2 First Belleville washer. Above I had this part wrong. It only made sense if this went in concave to the rear bearing. That way the ID presses on the small spacer.
3 Second Belleville washer. This one goes concave to the nose bearing. 
My Belleville washers will not fit through the rear bearing bore.  That is why I think they go outside of the bearing



4 Rear bearing. This has to be tapped in with a wood mallet and once it gets past flush to the housing you will need a wood tap spacer.
5 Rear lock nut. This can be used to draw the bearing down onto the "C" clip.
6 Main lock nut.   I only have one locking nut. Maybe the 2nd one is missing?


----------



## mjhenks (Aug 25, 2014)

Rex,

Man, the 9B is the same as the 400.  Re-modeled and upgraded with more options.  Now where is that elusive 9B saddle/apron assembly I am looking for....  
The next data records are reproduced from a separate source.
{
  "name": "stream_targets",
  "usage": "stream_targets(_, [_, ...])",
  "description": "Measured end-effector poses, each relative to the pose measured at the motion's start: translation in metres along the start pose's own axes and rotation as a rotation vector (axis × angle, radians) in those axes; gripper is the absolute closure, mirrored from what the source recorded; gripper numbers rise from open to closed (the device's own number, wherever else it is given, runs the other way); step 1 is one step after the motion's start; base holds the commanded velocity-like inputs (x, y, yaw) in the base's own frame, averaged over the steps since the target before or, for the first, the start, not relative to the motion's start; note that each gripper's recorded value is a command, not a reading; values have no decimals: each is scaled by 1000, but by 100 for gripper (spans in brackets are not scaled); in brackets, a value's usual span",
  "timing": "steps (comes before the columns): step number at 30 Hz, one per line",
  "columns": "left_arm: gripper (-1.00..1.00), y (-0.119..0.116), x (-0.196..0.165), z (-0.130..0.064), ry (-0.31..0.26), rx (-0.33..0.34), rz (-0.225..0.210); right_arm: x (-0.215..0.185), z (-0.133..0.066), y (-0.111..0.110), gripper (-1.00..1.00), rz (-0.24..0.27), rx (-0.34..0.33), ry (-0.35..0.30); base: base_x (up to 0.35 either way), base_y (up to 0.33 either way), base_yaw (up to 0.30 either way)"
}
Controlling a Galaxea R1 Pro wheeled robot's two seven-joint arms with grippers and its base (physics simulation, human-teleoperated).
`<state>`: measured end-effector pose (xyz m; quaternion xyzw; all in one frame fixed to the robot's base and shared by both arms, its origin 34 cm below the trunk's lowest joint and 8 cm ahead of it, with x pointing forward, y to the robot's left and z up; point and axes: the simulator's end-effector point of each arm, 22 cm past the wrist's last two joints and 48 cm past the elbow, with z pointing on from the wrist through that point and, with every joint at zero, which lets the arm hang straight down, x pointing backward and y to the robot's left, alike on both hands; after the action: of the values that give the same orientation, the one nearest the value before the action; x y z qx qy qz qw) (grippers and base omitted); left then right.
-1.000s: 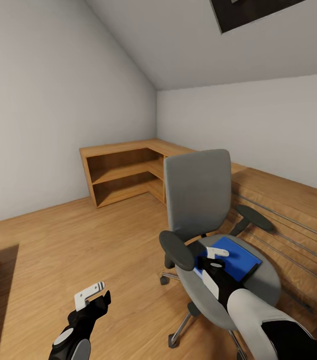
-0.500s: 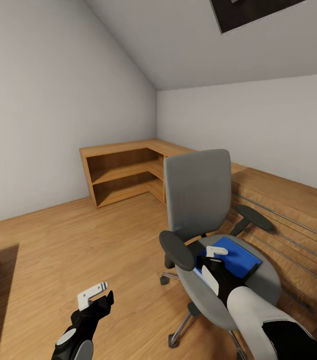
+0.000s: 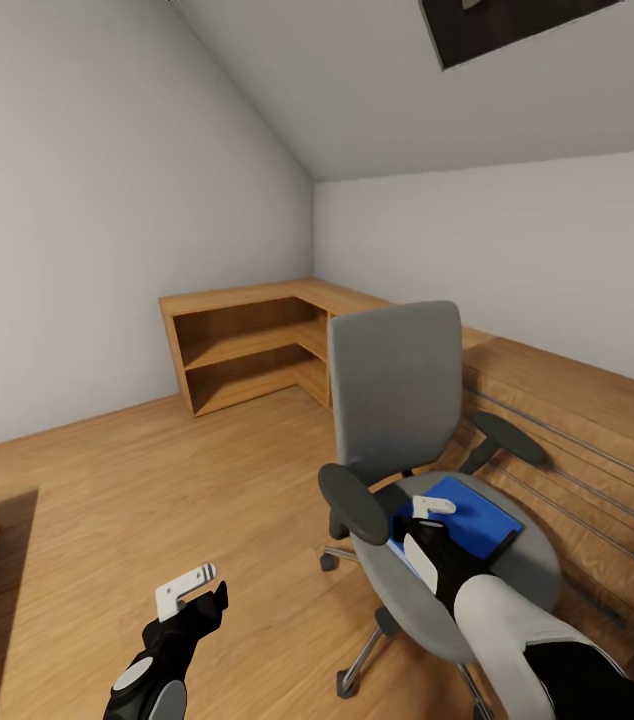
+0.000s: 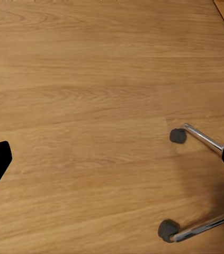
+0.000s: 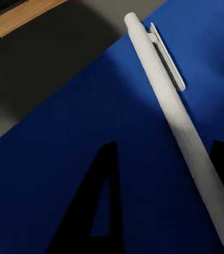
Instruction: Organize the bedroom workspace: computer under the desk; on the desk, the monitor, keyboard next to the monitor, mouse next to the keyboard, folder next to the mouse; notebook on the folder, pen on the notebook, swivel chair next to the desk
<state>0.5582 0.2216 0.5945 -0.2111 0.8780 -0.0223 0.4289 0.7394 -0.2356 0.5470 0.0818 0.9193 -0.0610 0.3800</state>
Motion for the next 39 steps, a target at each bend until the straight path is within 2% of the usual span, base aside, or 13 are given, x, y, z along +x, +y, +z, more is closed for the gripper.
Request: stream_targets(39, [-100, -1, -4, -2, 0, -1, 1, 1, -2, -1, 100, 2, 1, 10, 0, 0, 0])
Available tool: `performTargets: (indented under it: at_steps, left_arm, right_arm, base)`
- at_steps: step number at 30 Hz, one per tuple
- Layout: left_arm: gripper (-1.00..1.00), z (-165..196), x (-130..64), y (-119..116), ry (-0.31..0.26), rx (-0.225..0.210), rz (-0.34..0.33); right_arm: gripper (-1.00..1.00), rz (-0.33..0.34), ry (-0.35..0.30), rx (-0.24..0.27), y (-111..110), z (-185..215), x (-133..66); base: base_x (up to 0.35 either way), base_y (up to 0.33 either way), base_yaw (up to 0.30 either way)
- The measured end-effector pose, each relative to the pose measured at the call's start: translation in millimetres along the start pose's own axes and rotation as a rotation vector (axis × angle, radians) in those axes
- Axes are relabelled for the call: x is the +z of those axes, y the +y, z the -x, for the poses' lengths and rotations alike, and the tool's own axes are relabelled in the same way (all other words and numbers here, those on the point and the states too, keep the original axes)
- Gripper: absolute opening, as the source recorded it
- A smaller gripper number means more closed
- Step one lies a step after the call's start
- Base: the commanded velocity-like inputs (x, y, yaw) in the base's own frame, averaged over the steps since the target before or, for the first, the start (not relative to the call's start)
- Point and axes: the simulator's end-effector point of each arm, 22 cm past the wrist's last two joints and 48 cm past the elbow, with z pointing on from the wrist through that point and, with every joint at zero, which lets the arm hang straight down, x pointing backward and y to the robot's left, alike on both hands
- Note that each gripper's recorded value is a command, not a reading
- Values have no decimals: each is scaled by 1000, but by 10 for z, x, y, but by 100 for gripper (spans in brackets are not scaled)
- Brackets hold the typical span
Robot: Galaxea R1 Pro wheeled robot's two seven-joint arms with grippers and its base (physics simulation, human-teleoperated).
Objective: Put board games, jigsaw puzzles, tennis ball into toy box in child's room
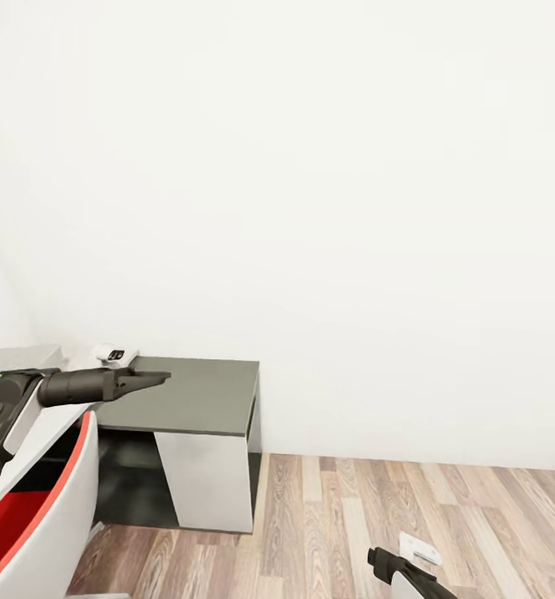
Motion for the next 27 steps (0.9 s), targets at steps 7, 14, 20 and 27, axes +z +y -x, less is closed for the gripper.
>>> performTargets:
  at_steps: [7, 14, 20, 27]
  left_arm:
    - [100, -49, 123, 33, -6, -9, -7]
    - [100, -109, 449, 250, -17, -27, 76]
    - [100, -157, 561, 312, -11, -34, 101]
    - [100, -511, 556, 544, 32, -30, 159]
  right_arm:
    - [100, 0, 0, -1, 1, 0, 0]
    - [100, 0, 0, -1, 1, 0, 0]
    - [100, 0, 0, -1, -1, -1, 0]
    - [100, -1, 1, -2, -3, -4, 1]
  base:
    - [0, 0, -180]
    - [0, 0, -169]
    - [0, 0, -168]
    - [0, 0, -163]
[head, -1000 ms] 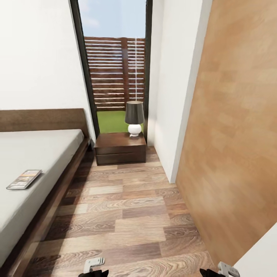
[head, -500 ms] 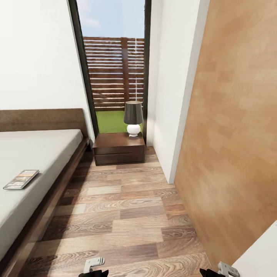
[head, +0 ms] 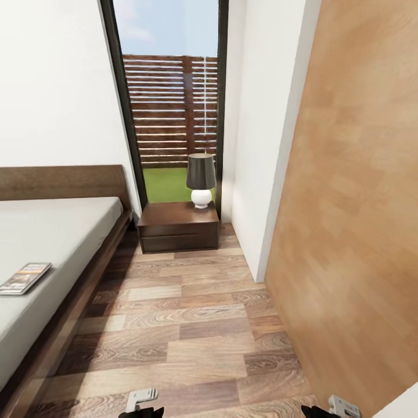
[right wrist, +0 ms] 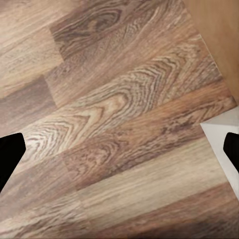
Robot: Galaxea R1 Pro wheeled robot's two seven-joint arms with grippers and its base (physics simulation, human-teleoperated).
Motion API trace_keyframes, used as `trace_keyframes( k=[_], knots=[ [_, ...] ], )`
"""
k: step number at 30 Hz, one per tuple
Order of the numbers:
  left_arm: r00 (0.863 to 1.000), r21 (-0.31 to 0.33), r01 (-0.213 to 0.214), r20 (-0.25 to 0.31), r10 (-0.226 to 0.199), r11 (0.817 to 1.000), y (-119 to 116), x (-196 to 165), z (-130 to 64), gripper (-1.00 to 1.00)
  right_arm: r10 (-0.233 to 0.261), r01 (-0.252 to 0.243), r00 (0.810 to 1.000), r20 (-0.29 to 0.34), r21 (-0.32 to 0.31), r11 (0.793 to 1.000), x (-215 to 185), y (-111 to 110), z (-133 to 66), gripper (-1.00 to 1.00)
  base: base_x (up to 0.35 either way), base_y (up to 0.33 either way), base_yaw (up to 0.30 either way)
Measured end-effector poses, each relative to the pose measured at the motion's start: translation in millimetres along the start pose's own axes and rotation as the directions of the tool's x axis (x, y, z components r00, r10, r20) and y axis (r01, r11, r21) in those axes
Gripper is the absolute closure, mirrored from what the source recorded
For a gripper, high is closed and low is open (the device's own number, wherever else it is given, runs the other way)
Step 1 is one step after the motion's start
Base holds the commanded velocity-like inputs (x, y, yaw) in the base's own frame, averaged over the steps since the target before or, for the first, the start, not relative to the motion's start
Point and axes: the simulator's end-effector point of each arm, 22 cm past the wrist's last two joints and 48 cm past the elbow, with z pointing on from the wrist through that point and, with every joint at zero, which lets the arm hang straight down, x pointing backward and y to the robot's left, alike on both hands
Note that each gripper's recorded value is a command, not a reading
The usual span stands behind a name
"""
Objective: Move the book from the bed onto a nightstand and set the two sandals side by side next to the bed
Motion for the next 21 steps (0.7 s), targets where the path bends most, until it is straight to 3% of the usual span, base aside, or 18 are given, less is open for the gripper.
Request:
trace_keyframes(
  k=[14,21],
  knots=[
    [1.0,0.0,0.0,0.0,0.0,1.0,0.2,-0.1,0.0,-1.0,0.001,-0.001,1.0,0.0,0.0,1.0,-0.1,0.0,0.1,-1.0,0.015,0.0,0.0],
    [1.0,-0.001,0.0,0.001,0.0,1.0,1.0,-0.5,-0.3,-1.0,0.001,-0.001,1.0,0.001,0.0,1.0,-0.2,0.1,-0.2,-1.0,0.235,0.0,0.0]
  ],
)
So what you are saying is that the Bellville washer OD is bigger than your bearings OD.  (or the bearing bore.)  Hmmm.....

On mine the washers are to the inside of the bearing.  They are mid way through the bore. 
 After the bearing there is just the main lock nut.  I see that I stated that twice now in my steps.  Rear lock nut = main lock nut.  There is only one lock nut.  (Will go back and edit that)

You can see below that there are no washers between the lock nut and the bearing on the outside.




Below shows the washers up against the small spacer.  Could not get a picture to actually show the washers but they are in there hidden by the shadows.




The only thing I can think of is that the washer OD is just real tight to the bore ID on yours as your parts look exactly like mine. 
 I did not have any issue getting mine in but I do recall them being close in size.

BTW.  Your first picture shows the washers reversed.  The first on should have the smaller diameter pressing against the spacer.  That is the make this shape.  <>.  You show them as ><

Matthew


----------



## AR1911 (Aug 25, 2014)

Matt, look back at that pic of the bare headstock casting. See that step in the bore? The washers' OD are bigger than that ID, they will not pass through.  That is why I faced the washers as I did. Otherwise, what would the inner edge of the washers bear against? They are a loose fit on the spindle, and they almost go over the small spacer.
   With the outer race tensioned against the outer edge of the washers, and the take-up nut bearing against the inner race, that should preload both bearings. That arrangement has the outer bearings at both ends acting against the headstock casting, with tension against the inner races applied by the nut.  At least that is how I see the forces. If I reverse them as you suggest, I don't see how it would give any preload.


----------



## AR1911 (Aug 25, 2014)

I searched through the Lathe-list Yahoo group, which is run by Scott Logan.
It seems to confirm that the "cones" should be touching.  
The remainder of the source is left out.